Beberapa bulan telah berlalu sejak kami membuka kembali warung soto peninggalan Mas Figo. Kehidupan mulai menemukan ritmenya kembali, meski luka di hati tak pernah benar-benar hilang. Namun, di tengah upaya kami untuk bangkit, badai baru tampaknya mengancam dari arah yang tak terduga.
Malam itu, ketika aku sedang menjaga Gian yang tertidur di pangkuanku, sebuah pesan masuk ke ponsel ayah. Ekspresi wajahnya berubah saat membaca pesan tersebut, dan aku tahu, sesuatu yang serius telah terjadi.
"Dari siapa, Yah?" tanya ibu khawatir.
Ayah menghela napas berat, matanya menatap layar ponsel dengan keraguan. "Papanya Vita. Dia baru saja menghubungi. Dia bilang mau bicara soal asuransi."
"Asuransi? Maksudnya asuransi yang disiapkan Mas Figo dan Mbak Vita untuk Gian?" tanyaku, merasa jantungku berdebar tak menentu. Aku sepertinya tahu ke mana arah maksud Om Doni membahas ini ke ayahku.
Ayah mengangguk pelan. "Iya. Sepertinya dia ingin mengajukan klaim atas uang asuransi itu. Dia merasa berhak karena dia adalah papanya Vita."
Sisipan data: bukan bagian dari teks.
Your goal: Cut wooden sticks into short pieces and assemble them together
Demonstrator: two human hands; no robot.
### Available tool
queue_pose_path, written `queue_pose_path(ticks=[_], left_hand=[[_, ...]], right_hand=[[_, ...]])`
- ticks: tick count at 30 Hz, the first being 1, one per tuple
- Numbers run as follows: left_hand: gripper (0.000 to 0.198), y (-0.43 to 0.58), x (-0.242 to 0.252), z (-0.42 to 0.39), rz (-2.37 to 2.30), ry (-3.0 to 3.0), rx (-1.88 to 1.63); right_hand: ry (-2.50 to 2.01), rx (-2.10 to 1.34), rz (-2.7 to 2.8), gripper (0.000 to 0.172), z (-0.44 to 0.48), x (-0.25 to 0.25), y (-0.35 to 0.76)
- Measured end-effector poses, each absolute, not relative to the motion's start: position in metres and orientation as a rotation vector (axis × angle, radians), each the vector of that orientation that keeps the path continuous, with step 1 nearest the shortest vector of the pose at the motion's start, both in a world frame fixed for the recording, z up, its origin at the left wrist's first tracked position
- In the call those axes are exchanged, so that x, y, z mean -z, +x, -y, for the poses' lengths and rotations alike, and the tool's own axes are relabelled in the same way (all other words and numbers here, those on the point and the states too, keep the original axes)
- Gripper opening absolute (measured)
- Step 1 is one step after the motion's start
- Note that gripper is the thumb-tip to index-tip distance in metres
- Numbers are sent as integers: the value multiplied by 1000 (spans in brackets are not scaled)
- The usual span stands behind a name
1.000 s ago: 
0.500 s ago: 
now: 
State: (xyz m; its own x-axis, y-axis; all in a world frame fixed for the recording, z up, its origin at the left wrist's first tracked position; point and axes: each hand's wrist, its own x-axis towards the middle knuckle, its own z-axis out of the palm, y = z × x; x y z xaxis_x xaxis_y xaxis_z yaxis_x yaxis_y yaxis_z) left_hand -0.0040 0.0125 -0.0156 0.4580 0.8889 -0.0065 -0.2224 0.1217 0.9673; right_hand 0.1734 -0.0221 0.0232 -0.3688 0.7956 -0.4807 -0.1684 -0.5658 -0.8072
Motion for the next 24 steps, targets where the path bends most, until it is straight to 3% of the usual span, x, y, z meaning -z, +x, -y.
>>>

Kata-kata ayah bagai palu yang menghantam perasaanku. Pikiran tentang Om Doni yang datang ke rumah sakit beberapa hari setelah kecelakaan dan pemakaman kala itu kembali terlintas. Saat itu, dia terlihat terpukul, tapi tak lama kemudian, dia menghilang tanpa jejak, seolah memutuskan hubungan dengan kami. Kini, tiba-tiba dia muncul lagi, bukan untuk Gian, tapi untuk uang yang seharusnya menjadi milik cucunya.
"Apa haknya?" kataku dengan nada kesal. "Asuransi itu jelas-jelas buat Gian. Mbak Vita dan Mas Figo udah nyiapain itu jauh-jauh hari. Aku ada kok, pas mereka lagi beresin berkas-berkasnya."
Ayah menatapku dengan sorot mata penuh kekhawatiran. "Itu yang harus kita bicarakan, Fi. Kita nggak bisa biarin dia ambil hak Gian. Tapi di sisi lain, kita juga nggak bisa sepenuhnya abaikan dia. Bagaimanapun, dia kakek dari Gian."
"Ayah benar, Fi. Ibu juga sependapat," kata ibu menambahkan.
Pikiranku kacau, campur aduk antara marah dan khawatir. "Tapi, Yah, Om Doni nggak pernah peduli soal Gian. Dia nggak pernah muncul lagi sejak kecelakaan itu. Dan sekarang dia mau uang asuransi? Ini nggak masuk akal."
Ayah terdiam, memikirkan kata-kata yang tepat. "Kita nggak tahu apa yang ada di pikirannya, Fi. Tapi satu hal yang pasti, kita harus siap menghadapi ini. Kita nggak bisa biarin hak Gian diambil begitu saja."
Diskusi kami terganggu oleh ketukan di pintu. Saat aku membuka, ternyata Pak Danu, pengacara yang pernah membantu kami dalam mengurus klaim asuransi setelah kecelakaan, berdiri di sana.
"Pak Danu, apa kabar?" sapa ayah mencoba tersenyum.
"Kabar baik, Pak Farhan. Tapi sepertinya kalian perlu duduk dan mendengar sesuatu," jawab Pak Danu dengan nada serius.
Kami semua duduk di ruang tamu. Gian masih tertidur dengan tenang di pangkuanku, tidak sadar akan ketegangan yang menggantung di udara.
"Saya baru saja menerima surat dari Pak Doni," kata Pak Danu membuka percakapan. "Dia ingin mengklaim uang asuransi yang telah disiapkan Alm saudara Figo dan saudari Vita untuk Gian. Surat itu diajukan ke pihak asuransi, dan dia menyatakan bahwa sebagai kakek dari pihak ibu, dia berhak atas sebagian besar dana tersebut."